Rende, strage in una villetta: omicidio-suicidio stermina un’intera famiglia
Una scena agghiacciante si è presentata davanti agli occhi dei carabinieri quando, con l’aiuto dei vigili del fuoco, sono riusciti a entrare nell’abitazione della famiglia Giordano, un appartamento all’interno di una villetta bifamiliare in contrada Cutura, nella periferia di Rende, alle porte di Cosenza. Padre, madre e due figli sono stati trovati senza vita, uccisi da colpi di arma da fuoco e, in alcuni casi, anche da ferite da arma da taglio.
Secondo una prima ricostruzione investigativa, si tratterebbe di un omicidio-suicidio maturato interamente all’interno del nucleo familiare.
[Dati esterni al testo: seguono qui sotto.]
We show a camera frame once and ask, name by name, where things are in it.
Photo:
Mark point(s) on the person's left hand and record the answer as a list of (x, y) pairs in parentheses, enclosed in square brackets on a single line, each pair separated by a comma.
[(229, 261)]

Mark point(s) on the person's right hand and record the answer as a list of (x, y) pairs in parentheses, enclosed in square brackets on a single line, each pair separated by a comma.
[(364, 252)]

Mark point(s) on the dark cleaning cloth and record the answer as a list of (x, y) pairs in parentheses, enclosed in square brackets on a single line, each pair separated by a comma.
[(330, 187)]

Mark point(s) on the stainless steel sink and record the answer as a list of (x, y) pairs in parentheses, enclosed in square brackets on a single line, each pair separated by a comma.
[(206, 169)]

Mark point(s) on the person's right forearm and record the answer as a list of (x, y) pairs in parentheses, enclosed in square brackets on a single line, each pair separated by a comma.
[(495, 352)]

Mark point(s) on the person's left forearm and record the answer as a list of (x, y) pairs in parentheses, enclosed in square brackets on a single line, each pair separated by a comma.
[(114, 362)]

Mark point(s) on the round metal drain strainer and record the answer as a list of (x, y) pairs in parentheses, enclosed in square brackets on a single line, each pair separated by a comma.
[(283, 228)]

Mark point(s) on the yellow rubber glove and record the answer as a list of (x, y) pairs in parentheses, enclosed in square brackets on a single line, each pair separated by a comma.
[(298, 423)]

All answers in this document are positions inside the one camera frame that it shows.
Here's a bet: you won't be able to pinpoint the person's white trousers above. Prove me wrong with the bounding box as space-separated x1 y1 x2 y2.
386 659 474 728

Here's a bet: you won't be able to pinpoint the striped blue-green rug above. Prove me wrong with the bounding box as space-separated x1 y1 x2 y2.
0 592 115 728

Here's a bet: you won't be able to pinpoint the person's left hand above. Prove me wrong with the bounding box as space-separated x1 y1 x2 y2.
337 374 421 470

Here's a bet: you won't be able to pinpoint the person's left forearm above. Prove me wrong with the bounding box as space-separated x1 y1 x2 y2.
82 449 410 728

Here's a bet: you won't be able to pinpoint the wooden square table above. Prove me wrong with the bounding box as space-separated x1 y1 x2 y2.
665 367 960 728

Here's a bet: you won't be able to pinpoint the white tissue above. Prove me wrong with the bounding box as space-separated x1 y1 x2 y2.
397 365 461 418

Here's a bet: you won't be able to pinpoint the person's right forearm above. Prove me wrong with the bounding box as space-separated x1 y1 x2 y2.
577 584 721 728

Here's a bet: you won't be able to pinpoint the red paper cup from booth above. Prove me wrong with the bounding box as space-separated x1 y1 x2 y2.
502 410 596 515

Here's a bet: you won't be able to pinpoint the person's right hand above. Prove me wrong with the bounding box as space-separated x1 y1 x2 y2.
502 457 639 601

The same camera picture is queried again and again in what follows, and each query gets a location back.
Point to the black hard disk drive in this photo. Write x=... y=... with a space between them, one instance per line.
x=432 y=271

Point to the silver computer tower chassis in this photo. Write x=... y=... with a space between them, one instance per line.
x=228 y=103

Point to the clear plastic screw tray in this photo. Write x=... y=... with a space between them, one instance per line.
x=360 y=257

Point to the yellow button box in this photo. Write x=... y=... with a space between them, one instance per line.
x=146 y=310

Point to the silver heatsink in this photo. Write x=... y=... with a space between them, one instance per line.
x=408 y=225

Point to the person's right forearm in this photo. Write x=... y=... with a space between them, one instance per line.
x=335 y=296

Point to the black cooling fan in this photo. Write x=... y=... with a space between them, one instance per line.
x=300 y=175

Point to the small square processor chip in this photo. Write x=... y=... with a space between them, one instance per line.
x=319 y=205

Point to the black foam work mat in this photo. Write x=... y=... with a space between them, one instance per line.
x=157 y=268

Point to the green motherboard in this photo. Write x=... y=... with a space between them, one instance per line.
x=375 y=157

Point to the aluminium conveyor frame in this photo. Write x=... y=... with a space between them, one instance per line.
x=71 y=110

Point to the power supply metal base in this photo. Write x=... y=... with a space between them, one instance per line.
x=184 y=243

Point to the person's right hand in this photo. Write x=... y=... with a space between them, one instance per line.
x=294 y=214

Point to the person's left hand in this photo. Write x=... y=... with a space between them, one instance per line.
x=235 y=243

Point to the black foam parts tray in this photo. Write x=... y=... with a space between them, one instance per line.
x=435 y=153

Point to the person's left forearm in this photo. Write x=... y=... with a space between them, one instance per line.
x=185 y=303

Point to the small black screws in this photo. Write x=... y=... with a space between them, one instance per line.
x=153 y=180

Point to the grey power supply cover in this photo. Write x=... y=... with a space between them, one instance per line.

L’autore del gesto sarebbe stato Salvatore Giordano, 57 anni, commerciante che gestiva insieme al fratello un negozio di telefonia nel centro storico di Cosenza. Le vittime sono la moglie Francesca (o Franca) Vilardi, 59 anni, e i due figli Giovanni e Cristina, rispettivamente di 26 e 31 anni.
A dare l’allarme è stato proprio il fratello di Salvatore, preoccupato per il silenzio dell’uomo. Per ore avrebbe tentato invano di contattarlo telefonicamente. Non ricevendo risposta, intorno all’ora di pranzo si è recato alla villetta, dove abitano anche gli anziani genitori dei due fratelli, residenti nell’appartamento sottostante. L’abitazione era chiusa dall’interno e solo l’intervento dei vigili del fuoco ha permesso l’accesso ai soccorritori.
All’interno, i carabinieri hanno trovato i corpi del padre, della madre e della figlia nel corridoio, accanto a una pistola, mentre il corpo del figlio Giovanni era in una stanza adiacente, vicino a un’altra arma. Le due pistole, emerso nelle ultime ore, sarebbero di proprietà del nonno, detenute in casa e custodite in un armadio. Resta da chiarire chi le abbia prelevate e utilizzate.
Secondo gli investigatori, la moglie e la figlia sarebbero state prima accoltellate e poi uccise a colpi di pistola, mentre il figlio sarebbe stato freddato nella sua stanza. Il padre si sarebbe infine tolto la vita sparandosi in bocca. Tuttavia, il procuratore capo di Cosenza, Mario Spagnuolo, invita alla prudenza: «L’unica certezza è che tutto è avvenuto all’interno della famiglia. Ogni altra valutazione al momento sarebbe fuorviante».
Resta misterioso il movente. Al momento non emergono problemi economici, familiari o di salute che possano spiegare una simile tragedia. I carabinieri del Ris stanno effettuando rilievi balistici, accertamenti medico-legali e lo stub test, che potrebbe risultare decisivo per stabilire chi abbia sparato.
I vicini, poche abitazioni sparse nelle campagne vicino all’Università della Calabria, descrivono i Giordano come una famiglia tranquilla e cordiale. Ora sarà compito delle indagini e degli accertamenti tecnici fare luce su quella che, in città, viene già definita una delle stragi familiari più sconvolgenti degli ultimi anni.